● Task goal
Looking at the material below, work out how many of its lines hold the string "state". Give that figure alone.

● Available data
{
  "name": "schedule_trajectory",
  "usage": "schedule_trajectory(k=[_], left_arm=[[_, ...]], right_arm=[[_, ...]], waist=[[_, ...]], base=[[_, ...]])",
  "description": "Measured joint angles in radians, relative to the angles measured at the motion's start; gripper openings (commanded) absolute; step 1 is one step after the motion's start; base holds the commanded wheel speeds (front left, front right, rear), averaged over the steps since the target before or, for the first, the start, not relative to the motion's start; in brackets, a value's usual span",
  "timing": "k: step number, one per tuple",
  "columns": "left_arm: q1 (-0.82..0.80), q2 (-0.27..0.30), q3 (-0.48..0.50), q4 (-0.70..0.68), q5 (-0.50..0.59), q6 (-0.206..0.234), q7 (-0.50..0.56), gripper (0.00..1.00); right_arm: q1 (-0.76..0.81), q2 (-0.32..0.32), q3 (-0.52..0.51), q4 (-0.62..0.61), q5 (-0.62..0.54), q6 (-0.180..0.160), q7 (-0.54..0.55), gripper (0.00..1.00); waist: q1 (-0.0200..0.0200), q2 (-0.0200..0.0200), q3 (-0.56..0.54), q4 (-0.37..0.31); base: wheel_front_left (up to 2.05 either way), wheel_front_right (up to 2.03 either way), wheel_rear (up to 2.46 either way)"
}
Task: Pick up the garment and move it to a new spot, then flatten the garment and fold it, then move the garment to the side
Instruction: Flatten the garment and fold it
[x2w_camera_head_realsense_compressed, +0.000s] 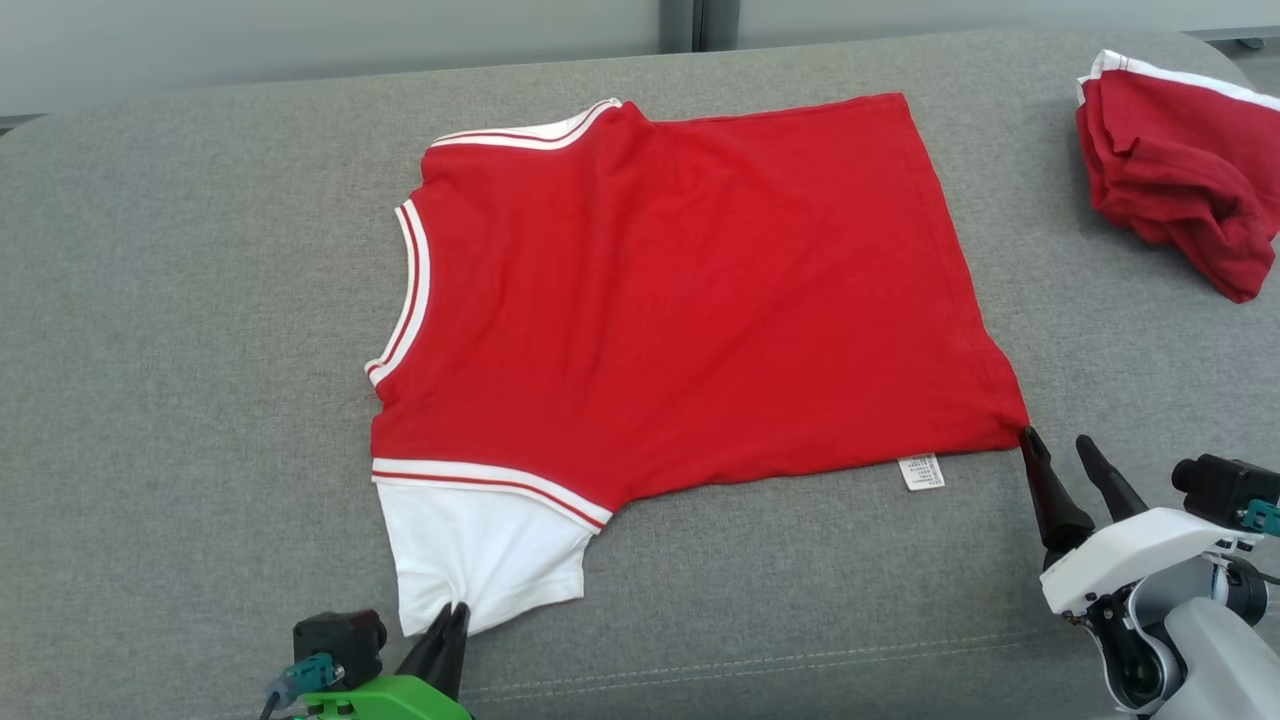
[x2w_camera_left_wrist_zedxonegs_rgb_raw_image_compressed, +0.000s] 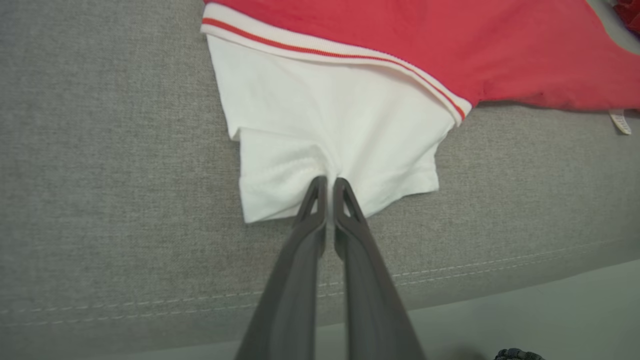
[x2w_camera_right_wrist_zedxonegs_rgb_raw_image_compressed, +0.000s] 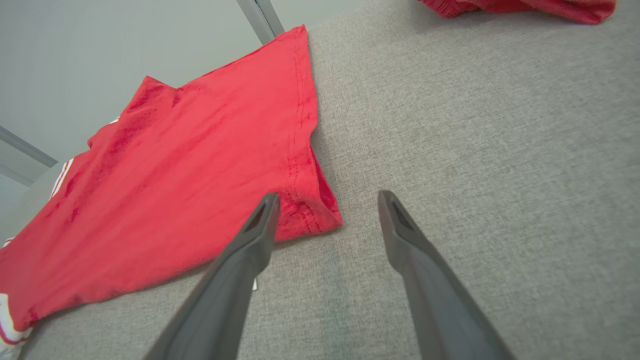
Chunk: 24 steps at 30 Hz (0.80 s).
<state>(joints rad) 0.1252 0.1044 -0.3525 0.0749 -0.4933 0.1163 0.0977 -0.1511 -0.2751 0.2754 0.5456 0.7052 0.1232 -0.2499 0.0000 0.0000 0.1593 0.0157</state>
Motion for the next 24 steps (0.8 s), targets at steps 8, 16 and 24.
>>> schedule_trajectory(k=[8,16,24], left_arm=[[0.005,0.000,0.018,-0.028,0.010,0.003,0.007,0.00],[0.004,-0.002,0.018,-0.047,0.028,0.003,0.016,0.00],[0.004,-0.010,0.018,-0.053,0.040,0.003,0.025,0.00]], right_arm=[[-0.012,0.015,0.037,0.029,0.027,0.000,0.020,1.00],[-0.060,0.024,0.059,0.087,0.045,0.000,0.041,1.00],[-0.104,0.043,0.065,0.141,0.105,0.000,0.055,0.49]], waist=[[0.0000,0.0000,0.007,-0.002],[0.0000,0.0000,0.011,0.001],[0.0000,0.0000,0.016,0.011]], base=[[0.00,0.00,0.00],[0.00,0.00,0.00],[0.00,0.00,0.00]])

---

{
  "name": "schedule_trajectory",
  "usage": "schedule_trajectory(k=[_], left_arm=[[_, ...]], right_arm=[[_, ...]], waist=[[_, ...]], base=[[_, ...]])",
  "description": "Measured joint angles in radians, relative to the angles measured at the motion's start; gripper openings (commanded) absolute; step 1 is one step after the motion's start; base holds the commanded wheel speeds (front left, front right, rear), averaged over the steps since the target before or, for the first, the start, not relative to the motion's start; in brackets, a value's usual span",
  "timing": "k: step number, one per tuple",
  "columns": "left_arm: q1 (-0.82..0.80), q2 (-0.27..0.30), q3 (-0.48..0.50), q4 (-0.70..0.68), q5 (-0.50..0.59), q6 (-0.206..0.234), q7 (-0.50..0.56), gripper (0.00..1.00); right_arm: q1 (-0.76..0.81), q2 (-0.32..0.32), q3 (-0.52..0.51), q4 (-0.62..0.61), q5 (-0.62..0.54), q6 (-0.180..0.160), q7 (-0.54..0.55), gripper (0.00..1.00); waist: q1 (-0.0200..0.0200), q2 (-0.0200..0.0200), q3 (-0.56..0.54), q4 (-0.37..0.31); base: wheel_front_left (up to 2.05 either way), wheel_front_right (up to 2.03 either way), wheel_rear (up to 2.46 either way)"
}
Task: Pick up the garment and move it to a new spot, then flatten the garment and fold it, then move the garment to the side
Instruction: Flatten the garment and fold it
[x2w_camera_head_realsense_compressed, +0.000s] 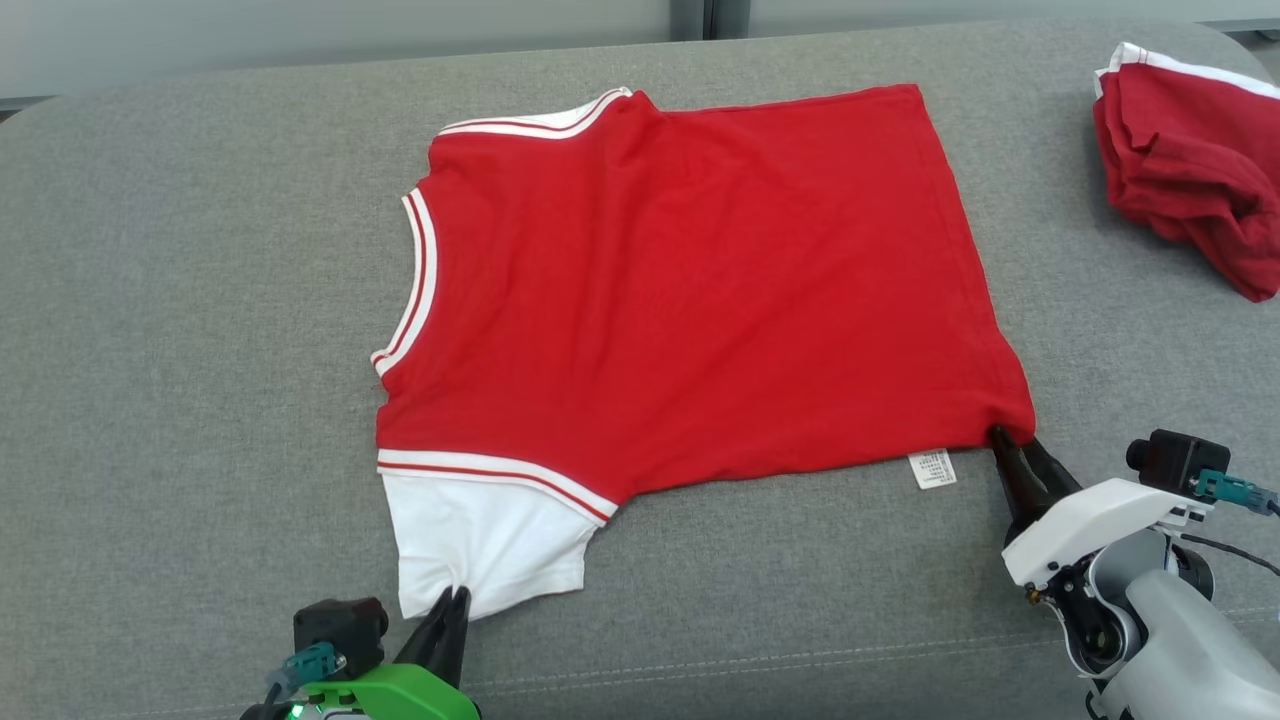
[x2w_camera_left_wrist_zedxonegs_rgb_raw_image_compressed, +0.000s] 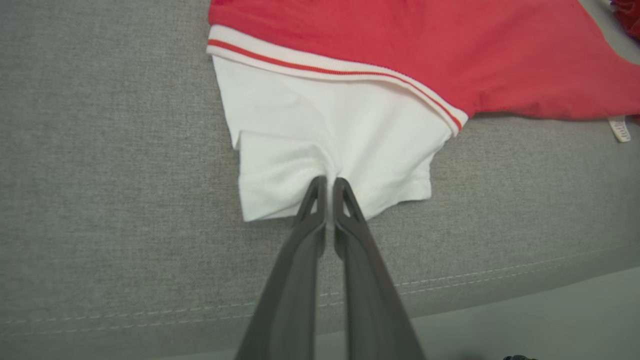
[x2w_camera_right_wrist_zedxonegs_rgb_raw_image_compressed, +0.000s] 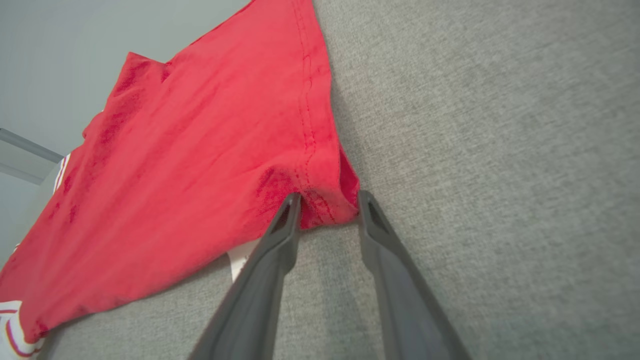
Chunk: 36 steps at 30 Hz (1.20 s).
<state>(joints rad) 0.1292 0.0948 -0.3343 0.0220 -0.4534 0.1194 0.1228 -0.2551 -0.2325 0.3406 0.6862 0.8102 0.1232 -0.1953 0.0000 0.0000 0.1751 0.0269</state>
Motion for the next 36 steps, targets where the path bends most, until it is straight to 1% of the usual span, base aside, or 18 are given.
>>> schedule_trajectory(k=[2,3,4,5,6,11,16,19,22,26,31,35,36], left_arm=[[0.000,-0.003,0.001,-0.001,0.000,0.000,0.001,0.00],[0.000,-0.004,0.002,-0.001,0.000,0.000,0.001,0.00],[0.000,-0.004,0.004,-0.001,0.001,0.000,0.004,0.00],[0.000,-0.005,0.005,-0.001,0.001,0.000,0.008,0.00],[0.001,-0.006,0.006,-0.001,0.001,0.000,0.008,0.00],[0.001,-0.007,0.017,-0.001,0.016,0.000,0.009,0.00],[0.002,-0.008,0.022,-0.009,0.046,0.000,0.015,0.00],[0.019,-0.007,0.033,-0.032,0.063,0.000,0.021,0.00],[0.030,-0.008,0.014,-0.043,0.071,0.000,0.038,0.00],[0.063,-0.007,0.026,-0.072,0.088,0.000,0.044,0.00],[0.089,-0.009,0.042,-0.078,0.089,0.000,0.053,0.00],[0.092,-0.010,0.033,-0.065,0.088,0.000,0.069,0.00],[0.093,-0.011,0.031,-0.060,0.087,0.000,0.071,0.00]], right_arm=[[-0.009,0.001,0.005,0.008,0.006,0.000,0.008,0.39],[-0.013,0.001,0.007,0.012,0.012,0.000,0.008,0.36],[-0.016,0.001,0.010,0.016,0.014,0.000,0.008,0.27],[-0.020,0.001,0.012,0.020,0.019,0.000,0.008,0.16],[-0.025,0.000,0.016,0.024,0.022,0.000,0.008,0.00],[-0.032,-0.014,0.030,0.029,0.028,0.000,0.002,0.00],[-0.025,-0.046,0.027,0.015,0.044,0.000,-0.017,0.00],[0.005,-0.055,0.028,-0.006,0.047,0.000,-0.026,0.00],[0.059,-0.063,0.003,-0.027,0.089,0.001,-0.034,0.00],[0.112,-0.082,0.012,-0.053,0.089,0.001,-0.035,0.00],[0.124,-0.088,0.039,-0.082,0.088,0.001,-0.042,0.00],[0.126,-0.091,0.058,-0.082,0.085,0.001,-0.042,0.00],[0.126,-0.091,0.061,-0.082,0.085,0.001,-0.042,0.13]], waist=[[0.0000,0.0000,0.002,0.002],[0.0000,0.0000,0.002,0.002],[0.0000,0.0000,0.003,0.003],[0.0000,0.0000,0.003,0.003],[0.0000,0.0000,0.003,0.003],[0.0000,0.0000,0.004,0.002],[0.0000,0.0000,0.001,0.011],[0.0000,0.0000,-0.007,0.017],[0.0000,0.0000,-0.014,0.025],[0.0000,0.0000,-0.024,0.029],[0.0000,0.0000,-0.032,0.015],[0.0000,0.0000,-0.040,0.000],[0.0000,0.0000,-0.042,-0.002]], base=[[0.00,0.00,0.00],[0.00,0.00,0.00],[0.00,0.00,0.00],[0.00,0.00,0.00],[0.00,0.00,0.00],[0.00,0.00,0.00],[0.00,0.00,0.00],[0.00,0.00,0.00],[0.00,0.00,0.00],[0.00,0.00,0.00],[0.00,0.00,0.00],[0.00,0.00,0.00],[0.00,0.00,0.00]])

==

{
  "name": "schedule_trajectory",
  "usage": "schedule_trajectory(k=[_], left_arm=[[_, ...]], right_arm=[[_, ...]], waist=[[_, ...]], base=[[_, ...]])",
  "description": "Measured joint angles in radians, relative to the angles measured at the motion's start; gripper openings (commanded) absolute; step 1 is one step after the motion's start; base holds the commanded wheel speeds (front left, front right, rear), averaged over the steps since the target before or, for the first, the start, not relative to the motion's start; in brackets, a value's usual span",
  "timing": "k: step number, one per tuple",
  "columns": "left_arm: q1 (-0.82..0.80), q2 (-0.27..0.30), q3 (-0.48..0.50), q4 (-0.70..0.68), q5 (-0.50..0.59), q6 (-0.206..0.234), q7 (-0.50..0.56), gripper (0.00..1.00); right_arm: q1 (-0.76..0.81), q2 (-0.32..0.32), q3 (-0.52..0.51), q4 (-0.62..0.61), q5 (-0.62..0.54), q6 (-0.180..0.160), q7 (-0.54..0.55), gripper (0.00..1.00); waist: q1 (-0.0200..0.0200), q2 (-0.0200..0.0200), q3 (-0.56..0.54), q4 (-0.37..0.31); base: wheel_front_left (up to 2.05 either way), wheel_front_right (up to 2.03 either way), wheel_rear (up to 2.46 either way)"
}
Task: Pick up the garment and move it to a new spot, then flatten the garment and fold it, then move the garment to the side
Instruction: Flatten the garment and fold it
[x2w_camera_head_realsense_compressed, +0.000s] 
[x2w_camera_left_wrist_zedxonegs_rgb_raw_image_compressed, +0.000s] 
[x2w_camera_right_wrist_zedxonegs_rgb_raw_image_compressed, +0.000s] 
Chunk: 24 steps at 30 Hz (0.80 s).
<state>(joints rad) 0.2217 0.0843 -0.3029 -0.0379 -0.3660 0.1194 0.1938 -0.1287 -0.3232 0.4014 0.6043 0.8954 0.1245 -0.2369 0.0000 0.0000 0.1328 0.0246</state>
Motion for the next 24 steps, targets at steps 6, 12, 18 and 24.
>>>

● Solution
3